DARI BACAAN KEDUA (Rm 8:31a-34)
Dalam bagian suratnya kepada umat di Roma yang dibacakan kali ini, Paulus menegaskan bahwa orang yang percaya bakal dilindungi oleh Yang Mahakuasa sendiri tanpa hitung menghitung. Bahkan Ia rela mengorbankan orang yang paling dekat dengan-Nya sendiri, “anak-Nya”, demi membela kemanusiaan. Itulah pemahaman Paulus mengenai peristiwa penyaliban Yesus – dan juga kebangkitannya yang menjadi tanda bahwa pengorbanannya tidak sia-sia.

Gambaran mengenai kebesaran serta kerelaan ilahi ini menggemakan kisah pengorbanan Abraham akan Ishak yang diperdengarkan dalam bacaan pertama (Kej 22:1-2; 9a,10-13, 15-18). Dalam kedua bacaan ini diketemukan kata serta gagasan “tidak menyayangkan” orang yang amat dekat dan dikasihi, lihat Kej 22:16 dan Rm 8:32. Dalam kitab Kejadian, kisah ini diceritakan bukan semata-mata untuk menampilkan keberanian serta iman Abraham melainkan terutama untuk menunjukkan betapa besarnya kesetiaan Allah sendiri pada janji-Nya kepada Abraham. Paulus memahami peristiwa ini lebih dalam. Seperti Abraham yang tidak menyayangkan anaknya satu-satunya yang terkasih – Ishak – begitu pula Allah: Ia tidak menyayangkan Yesus, Anak-Nya, demi orang banyak. Inilah yang terpikir Paulus.

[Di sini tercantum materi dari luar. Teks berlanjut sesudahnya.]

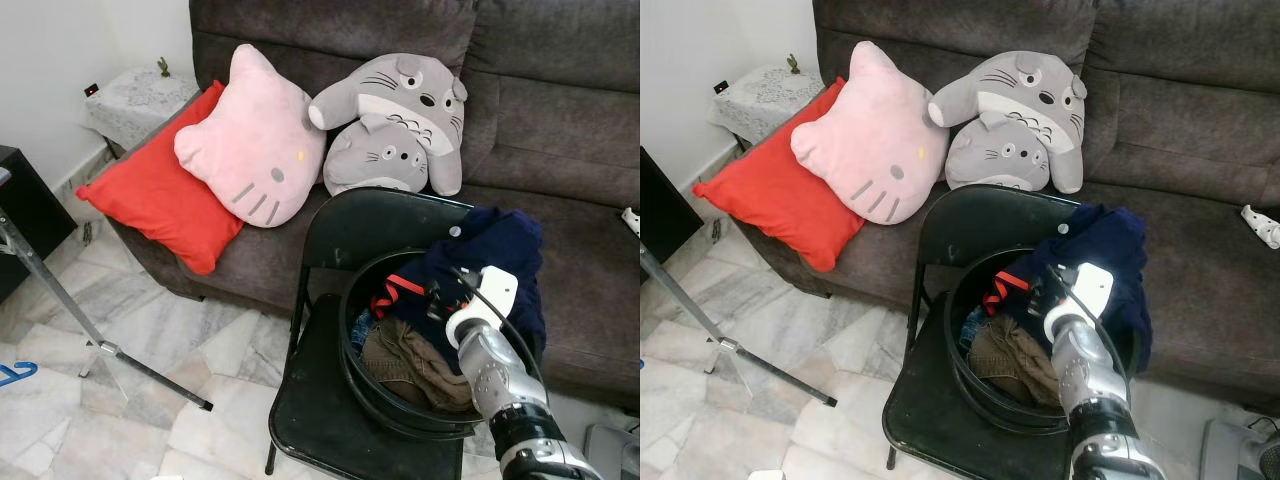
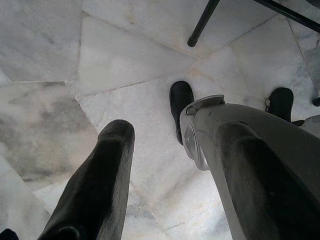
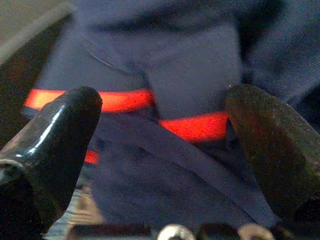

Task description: Hang hanger

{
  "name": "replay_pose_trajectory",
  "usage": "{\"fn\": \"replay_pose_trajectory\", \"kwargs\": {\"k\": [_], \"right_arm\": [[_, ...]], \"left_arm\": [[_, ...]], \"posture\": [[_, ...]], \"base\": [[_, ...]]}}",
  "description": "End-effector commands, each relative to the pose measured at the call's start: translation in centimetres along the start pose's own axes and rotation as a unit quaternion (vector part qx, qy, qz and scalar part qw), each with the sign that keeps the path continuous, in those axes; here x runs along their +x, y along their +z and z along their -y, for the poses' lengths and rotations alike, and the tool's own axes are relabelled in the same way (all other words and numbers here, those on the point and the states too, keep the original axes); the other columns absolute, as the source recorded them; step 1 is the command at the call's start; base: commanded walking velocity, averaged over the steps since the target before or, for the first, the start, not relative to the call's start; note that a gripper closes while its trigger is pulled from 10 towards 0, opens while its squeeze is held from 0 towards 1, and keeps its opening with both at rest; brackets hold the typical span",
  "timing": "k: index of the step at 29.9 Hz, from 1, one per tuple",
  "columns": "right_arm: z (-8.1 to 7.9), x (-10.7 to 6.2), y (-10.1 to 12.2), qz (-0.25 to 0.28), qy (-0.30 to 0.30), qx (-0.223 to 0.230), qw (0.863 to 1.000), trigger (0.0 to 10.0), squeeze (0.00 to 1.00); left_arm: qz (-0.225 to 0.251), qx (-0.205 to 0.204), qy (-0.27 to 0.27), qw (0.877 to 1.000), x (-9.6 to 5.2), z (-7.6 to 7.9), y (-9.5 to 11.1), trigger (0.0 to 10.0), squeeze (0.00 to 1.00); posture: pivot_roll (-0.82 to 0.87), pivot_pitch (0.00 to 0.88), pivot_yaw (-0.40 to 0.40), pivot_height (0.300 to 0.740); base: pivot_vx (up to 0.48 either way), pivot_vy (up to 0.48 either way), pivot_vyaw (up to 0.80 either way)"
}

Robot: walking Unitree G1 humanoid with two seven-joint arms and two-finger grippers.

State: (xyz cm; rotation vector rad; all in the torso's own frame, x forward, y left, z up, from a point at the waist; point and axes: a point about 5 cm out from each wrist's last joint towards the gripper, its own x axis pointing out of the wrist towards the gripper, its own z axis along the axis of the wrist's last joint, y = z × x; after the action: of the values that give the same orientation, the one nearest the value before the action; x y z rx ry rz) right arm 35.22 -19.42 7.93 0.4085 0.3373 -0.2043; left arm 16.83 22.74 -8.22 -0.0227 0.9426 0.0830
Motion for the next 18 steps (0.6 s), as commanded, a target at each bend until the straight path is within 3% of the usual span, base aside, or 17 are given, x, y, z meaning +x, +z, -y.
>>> {"fn": "replay_pose_trajectory", "kwargs": {"k": [1,5,10,14,18], "right_arm": [[1.9,-0.2,0.9,0.025,-0.053,0.014,0.998,10.0,0.0],[3.9,-0.6,1.4,0.043,-0.114,0.032,0.992,10.0,0.0],[4.0,-0.7,1.3,0.037,-0.104,0.025,0.994,10.0,0.0],[1.7,-0.3,2.3,0.057,-0.03,0.016,0.998,10.0,0.0],[0.8,-0.3,2.9,0.071,-0.013,0.012,0.997,10.0,0.0]], "left_arm": [[-0.019,-0.003,0.003,1.0,-0.2,-0.3,-1.0,10.0,0.0],[-0.019,-0.002,0.003,1.0,-0.2,-0.3,-1.0,10.0,0.0],[-0.019,-0.001,0.003,1.0,-0.2,-0.3,-1.0,10.0,0.0],[-0.018,-0.003,0.006,1.0,-0.2,-0.4,-1.0,10.0,0.0],[-0.017,-0.004,0.007,1.0,-0.3,-0.5,-1.0,10.0,0.0]], "posture": [[-0.06,0.174,0.005,0.74],[-0.06,0.176,0.006,0.74],[-0.07,0.176,0.006,0.74],[-0.06,0.177,0.005,0.74],[-0.05,0.177,0.005,0.74]], "base": [[0.0,0.0,0.0],[0.0,0.0,0.0],[0.0,0.0,0.0],[0.0,0.0,0.0],[0.0,0.0,0.0]]}}
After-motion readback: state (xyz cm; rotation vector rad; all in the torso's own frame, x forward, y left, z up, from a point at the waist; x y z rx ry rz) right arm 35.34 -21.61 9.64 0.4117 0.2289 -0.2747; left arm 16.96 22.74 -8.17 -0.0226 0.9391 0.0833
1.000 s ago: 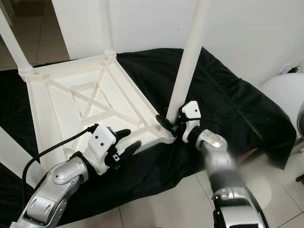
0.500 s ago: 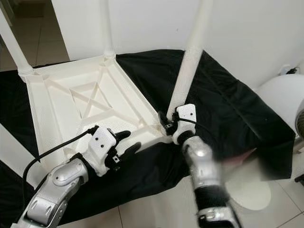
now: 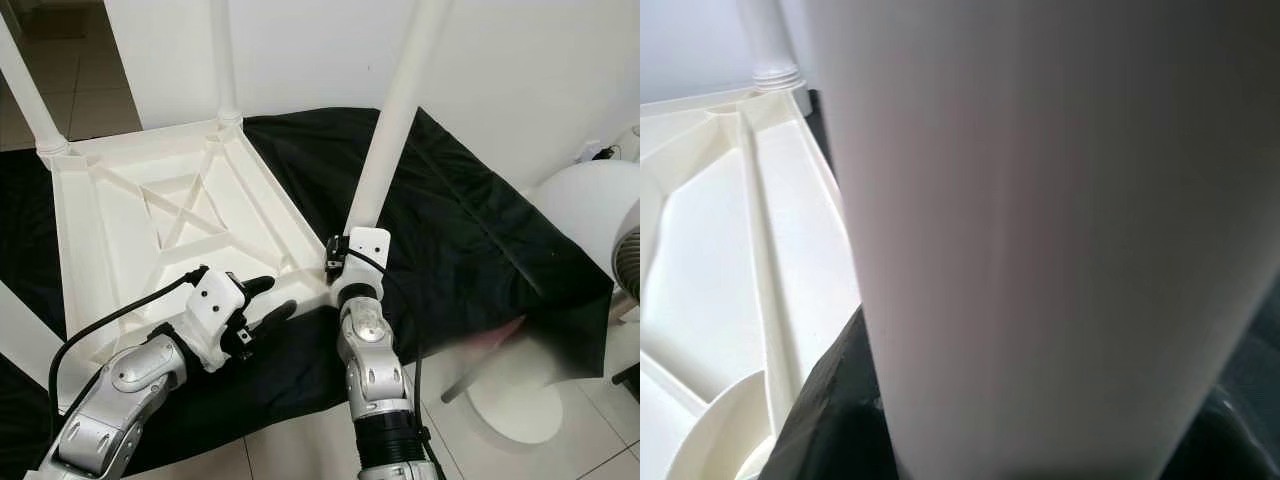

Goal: Building children table

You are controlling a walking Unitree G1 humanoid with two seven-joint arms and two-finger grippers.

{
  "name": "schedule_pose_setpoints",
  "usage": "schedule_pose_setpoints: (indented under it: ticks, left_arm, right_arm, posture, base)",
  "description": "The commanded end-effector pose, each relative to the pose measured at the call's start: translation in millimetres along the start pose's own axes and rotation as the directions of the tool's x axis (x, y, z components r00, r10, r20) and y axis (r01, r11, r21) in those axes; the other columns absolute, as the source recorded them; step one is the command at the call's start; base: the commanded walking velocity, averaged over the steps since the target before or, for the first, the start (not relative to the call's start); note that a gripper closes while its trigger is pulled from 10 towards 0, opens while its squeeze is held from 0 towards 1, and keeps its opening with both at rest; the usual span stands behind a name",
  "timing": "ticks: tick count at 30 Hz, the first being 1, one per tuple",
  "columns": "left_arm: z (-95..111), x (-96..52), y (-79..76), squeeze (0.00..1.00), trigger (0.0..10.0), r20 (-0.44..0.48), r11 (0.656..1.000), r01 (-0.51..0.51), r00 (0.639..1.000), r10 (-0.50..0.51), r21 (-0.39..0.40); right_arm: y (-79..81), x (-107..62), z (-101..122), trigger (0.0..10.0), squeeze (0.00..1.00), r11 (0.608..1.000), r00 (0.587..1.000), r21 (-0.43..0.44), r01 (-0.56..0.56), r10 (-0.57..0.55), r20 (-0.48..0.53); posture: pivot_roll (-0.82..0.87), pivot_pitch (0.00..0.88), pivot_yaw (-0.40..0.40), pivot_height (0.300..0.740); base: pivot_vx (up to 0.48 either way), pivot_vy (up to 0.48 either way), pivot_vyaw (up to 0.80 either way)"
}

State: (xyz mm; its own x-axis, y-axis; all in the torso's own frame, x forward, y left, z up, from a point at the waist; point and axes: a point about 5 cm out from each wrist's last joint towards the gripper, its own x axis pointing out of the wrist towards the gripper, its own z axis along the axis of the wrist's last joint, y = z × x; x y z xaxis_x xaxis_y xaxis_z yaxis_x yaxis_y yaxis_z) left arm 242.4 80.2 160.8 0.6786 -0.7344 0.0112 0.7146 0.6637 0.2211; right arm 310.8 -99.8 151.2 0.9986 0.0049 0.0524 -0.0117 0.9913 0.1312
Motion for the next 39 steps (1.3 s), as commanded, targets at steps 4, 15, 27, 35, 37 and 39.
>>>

Tapi ada yang lebih. Dalam kisah Abraham, Ishak tidak jadi dikorbankan karena suruhan mengorbankan hanyalah batu ujian dan petunjuk mengenai kesetiaan. Yesus mati di salib. Ia korban sungguhan. Allah berani kehilangan orang yang paling dekat pada-Nya agar banyak orang melihat keberanian-Nya dan percaya. Orang yang membiarkan diri dibuat percaya bakal selamat, bakal tahan dicobai. Tak bakal terhukum karena yang bakal bisa menghukum, yakni Allah dan Kristus yang kini duduk di sisi-Nya justru telah mau mengorbankan diri agar manusia tak terhukum. Inilah teologi Paulus. Ini juga penjelasan mengapa ia mengajak agar orang menjadi percaya akan kebesaran ilahi.